• **WHAT THE EXERCISE ASKS**: Return the listing below word for word.

──────

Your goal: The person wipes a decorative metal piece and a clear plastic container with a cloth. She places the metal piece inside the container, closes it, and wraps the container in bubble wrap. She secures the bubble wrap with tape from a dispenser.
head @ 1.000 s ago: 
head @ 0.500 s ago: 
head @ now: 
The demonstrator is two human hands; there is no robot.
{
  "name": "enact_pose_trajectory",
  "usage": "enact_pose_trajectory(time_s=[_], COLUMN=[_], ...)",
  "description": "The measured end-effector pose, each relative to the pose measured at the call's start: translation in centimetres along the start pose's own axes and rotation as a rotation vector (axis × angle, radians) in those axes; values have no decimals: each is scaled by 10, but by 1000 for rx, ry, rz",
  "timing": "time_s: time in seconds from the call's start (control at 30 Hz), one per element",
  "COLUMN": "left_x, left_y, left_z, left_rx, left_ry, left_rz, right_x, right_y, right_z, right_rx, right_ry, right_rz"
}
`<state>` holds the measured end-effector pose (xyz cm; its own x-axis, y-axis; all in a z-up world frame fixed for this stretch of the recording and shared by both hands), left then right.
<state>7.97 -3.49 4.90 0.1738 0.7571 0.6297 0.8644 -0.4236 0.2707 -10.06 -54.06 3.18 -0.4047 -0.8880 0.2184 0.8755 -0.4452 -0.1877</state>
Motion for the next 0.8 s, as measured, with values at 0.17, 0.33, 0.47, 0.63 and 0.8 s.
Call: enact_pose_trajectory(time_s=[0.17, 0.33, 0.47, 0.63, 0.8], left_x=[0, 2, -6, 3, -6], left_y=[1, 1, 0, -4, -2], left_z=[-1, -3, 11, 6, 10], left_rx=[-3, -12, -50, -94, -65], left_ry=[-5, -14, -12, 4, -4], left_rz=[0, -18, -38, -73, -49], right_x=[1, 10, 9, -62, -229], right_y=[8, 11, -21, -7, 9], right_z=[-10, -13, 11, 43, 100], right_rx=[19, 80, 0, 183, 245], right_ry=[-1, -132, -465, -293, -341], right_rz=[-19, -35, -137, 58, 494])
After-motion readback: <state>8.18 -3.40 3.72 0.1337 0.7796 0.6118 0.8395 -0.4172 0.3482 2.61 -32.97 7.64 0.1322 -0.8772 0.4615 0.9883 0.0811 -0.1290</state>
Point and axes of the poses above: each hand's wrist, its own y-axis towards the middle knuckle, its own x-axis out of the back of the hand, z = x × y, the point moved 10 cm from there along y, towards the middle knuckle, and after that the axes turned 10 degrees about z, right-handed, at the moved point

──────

• **REPLY TO THE TASK**:
Your goal: The person wipes a decorative metal piece and a clear plastic container with a cloth. She places the metal piece inside the container, closes it, and wraps the container in bubble wrap. She secures the bubble wrap with tape from a dispenser.
head @ 1.000 s ago: 
head @ 0.500 s ago: 
head @ now: 
The demonstrator is two human hands; there is no robot.
{
  "name": "enact_pose_trajectory",
  "usage": "enact_pose_trajectory(time_s=[_], COLUMN=[_], ...)",
  "description": "The measured end-effector pose, each relative to the pose measured at the call's start: translation in centimetres along the start pose's own axes and rotation as a rotation vector (axis × angle, radians) in those axes; values have no decimals: each is scaled by 10, but by 1000 for rx, ry, rz",
  "timing": "time_s: time in seconds from the call's start (control at 30 Hz), one per element",
  "COLUMN": "left_x, left_y, left_z, left_rx, left_ry, left_rz, right_x, right_y, right_z, right_rx, right_ry, right_rz"
}
`<state>` holds the measured end-effector pose (xyz cm; its own x-axis, y-axis; all in a z-up world frame fixed for this stretch of the recording and shared by both hands), left then right.
<state>7.97 -3.49 4.90 0.1738 0.7571 0.6297 0.8644 -0.4236 0.2707 -10.06 -54.06 3.18 -0.4047 -0.8880 0.2184 0.8755 -0.4452 -0.1877</state>
Motion for the next 0.8 s, as measured, with values at 0.17, 0.33, 0.47, 0.63 and 0.8 s.
Call: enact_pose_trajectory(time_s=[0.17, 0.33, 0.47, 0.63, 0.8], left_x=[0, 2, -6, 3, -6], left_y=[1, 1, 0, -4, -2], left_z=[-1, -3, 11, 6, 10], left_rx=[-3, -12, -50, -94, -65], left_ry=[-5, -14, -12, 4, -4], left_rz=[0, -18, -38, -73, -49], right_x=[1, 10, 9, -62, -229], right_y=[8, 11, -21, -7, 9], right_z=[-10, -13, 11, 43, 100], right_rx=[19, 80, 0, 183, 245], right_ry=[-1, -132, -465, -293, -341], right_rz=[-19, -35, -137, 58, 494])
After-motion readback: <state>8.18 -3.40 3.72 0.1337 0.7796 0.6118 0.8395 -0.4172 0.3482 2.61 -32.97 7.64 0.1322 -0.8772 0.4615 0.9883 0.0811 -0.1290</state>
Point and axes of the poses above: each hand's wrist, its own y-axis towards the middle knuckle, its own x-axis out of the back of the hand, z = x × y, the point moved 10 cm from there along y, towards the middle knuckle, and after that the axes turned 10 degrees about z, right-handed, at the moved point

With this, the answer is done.